TASK STATEMENT
Give again exactly the lines that stretch from the one with "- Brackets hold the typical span" to the end of the data below, including both of those lines and nothing else.
-- Opening Marker --
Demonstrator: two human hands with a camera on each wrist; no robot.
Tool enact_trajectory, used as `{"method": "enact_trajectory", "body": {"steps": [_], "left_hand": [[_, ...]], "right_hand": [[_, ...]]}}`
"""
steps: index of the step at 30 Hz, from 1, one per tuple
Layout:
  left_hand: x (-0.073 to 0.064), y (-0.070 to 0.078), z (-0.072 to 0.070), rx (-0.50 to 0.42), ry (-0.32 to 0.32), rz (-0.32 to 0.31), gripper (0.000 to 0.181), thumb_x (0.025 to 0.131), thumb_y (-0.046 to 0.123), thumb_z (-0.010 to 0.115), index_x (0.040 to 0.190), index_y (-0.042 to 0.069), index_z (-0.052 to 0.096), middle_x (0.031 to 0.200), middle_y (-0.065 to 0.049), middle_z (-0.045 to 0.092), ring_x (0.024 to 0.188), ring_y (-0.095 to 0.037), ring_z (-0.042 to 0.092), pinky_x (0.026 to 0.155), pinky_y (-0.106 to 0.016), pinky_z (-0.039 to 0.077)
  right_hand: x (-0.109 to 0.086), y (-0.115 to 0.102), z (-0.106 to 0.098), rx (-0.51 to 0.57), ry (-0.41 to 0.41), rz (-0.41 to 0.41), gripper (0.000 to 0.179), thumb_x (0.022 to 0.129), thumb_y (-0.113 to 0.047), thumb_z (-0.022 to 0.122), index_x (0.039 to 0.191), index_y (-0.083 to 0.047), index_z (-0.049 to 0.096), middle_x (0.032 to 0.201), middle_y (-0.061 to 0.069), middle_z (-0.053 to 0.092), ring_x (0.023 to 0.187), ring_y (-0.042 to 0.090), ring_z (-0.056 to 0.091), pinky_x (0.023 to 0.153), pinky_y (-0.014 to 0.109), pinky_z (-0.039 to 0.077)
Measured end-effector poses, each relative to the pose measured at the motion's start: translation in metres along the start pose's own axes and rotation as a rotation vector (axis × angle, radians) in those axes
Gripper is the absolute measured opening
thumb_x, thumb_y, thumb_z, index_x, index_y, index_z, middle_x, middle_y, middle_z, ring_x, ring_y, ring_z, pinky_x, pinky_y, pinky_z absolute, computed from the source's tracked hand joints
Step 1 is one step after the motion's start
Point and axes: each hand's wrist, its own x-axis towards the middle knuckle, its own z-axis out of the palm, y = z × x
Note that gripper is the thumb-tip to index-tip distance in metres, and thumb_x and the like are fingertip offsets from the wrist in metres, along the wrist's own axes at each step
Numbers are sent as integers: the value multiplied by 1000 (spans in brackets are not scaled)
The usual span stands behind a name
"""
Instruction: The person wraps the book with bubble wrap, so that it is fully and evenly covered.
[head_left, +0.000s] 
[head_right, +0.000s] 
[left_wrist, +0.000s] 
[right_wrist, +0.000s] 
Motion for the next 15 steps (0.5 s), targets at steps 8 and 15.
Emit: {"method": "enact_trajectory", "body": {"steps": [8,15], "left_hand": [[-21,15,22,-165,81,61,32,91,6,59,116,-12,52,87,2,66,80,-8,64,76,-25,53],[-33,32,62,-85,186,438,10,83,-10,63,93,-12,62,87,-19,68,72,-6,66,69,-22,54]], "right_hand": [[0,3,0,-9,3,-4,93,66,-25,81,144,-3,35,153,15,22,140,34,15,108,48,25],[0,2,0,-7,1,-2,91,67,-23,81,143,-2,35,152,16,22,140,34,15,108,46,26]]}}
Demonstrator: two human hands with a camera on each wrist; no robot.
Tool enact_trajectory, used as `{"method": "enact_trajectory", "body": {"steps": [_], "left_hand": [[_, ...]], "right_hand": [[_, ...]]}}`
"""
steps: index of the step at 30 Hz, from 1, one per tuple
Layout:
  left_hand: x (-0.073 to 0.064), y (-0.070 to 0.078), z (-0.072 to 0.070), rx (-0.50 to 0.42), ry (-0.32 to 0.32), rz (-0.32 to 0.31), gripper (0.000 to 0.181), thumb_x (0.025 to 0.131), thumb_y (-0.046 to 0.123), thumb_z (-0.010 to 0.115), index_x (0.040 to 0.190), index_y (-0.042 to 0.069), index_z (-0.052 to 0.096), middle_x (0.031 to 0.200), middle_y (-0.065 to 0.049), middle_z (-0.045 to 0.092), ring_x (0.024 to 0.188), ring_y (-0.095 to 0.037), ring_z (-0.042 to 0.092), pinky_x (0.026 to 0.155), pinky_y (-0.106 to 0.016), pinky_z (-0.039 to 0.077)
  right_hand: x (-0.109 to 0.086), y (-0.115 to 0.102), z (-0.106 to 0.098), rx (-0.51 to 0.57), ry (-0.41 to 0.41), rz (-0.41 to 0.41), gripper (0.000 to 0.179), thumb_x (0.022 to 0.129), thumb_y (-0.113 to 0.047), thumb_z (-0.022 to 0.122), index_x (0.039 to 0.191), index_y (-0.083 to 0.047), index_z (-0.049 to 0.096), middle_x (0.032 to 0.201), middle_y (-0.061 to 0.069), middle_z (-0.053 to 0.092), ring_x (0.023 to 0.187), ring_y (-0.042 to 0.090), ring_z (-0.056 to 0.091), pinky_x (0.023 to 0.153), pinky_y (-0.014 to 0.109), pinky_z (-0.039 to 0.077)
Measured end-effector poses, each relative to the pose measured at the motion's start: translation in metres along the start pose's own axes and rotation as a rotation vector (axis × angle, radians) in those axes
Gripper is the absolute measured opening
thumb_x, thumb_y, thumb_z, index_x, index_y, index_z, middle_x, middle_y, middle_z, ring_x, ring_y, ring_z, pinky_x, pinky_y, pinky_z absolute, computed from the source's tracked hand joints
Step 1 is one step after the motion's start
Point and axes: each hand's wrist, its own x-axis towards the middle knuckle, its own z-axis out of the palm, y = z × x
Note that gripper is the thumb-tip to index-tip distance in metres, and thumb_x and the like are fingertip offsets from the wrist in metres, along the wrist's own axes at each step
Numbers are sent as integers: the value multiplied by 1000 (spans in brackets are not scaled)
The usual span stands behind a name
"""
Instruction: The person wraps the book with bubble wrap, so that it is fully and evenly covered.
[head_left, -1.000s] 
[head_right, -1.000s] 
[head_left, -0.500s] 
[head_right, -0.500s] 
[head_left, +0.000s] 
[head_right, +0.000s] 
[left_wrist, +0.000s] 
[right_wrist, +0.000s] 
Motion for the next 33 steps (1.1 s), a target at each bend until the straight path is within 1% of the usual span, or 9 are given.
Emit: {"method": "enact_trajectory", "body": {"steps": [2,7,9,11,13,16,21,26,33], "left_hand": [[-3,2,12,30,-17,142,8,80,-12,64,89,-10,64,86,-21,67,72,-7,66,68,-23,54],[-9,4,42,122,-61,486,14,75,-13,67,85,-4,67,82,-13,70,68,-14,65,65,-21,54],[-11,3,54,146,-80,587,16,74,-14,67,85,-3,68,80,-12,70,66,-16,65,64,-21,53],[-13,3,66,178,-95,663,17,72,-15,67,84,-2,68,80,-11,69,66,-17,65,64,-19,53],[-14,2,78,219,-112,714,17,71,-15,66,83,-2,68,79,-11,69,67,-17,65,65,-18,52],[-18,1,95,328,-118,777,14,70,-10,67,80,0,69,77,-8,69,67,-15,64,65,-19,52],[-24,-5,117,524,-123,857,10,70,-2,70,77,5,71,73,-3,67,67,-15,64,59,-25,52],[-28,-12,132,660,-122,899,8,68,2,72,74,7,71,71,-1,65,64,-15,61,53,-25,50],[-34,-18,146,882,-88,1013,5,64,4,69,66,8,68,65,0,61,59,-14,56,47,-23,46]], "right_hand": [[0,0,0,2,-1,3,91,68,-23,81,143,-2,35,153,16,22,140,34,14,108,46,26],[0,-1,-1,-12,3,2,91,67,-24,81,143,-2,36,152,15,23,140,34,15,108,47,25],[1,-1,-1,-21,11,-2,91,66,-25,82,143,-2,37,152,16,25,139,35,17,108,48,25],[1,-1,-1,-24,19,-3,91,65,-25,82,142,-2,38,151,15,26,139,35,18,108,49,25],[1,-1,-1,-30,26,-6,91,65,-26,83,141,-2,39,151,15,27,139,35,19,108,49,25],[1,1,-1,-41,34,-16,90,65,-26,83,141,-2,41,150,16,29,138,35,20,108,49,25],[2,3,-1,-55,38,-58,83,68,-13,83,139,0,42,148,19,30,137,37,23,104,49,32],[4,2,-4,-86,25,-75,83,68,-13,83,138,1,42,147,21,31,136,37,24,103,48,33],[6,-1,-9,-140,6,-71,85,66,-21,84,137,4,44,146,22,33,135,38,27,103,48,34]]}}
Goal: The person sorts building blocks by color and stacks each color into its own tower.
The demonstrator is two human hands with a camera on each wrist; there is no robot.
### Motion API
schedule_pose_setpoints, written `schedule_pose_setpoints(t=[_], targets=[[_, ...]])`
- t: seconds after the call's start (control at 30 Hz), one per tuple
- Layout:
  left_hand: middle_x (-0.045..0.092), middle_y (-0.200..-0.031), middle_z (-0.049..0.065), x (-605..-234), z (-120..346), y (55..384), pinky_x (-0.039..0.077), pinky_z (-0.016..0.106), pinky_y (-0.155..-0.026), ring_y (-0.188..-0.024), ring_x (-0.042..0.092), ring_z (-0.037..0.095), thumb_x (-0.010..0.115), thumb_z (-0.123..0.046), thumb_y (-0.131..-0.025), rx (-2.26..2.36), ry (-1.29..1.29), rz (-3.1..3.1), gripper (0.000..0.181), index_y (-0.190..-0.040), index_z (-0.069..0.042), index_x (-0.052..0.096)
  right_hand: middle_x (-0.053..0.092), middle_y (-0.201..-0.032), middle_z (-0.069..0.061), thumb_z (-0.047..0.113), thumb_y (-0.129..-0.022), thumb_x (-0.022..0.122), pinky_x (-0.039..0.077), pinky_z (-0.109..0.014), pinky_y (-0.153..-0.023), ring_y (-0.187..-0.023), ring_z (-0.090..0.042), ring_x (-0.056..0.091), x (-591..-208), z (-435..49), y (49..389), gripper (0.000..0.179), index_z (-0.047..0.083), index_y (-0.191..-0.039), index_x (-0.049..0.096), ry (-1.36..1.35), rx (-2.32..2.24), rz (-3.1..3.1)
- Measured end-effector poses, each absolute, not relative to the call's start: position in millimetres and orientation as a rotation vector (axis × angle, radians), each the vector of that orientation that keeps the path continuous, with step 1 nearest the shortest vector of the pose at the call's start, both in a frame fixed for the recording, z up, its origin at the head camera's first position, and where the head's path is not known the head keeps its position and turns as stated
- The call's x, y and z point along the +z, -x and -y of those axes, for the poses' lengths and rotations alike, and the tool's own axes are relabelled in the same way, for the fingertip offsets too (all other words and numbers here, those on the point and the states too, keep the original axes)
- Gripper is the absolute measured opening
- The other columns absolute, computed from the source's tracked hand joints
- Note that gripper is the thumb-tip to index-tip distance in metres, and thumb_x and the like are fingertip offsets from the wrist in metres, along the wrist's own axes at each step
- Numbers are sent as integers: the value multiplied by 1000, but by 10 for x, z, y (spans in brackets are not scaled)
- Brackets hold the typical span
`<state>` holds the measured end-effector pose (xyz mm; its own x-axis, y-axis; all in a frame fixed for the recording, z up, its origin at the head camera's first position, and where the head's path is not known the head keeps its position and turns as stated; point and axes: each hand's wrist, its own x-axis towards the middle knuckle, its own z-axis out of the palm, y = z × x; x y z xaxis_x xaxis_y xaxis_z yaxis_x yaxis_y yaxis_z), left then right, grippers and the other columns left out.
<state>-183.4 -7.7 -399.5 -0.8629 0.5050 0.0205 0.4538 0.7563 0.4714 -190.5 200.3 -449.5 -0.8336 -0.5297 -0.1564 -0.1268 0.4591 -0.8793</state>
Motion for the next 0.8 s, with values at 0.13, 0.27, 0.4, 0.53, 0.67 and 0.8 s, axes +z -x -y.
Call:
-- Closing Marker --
RESPONSE TO THIS TASK
- Brackets hold the typical span
`<state>` holds the measured end-effector pose (xyz mm; its own x-axis, y-axis; all in a frame fixed for the recording, z up, its origin at the head camera's first position, and where the head's path is not known the head keeps its position and turns as stated; point and axes: each hand's wrist, its own x-axis towards the middle knuckle, its own z-axis out of the palm, y = z × x; x y z xaxis_x xaxis_y xaxis_z yaxis_x yaxis_y yaxis_z), left then right, grippers and the other columns left out.
<state>-183.4 -7.7 -399.5 -0.8629 0.5050 0.0205 0.4538 0.7563 0.4714 -190.5 200.3 -449.5 -0.8336 -0.5297 -0.1564 -0.1268 0.4591 -0.8793</state>
Motion for the next 0.8 s, with values at 0.13, 0.27, 0.4, 0.53, 0.67 and 0.8 s, axes +z -x -y.
Call:

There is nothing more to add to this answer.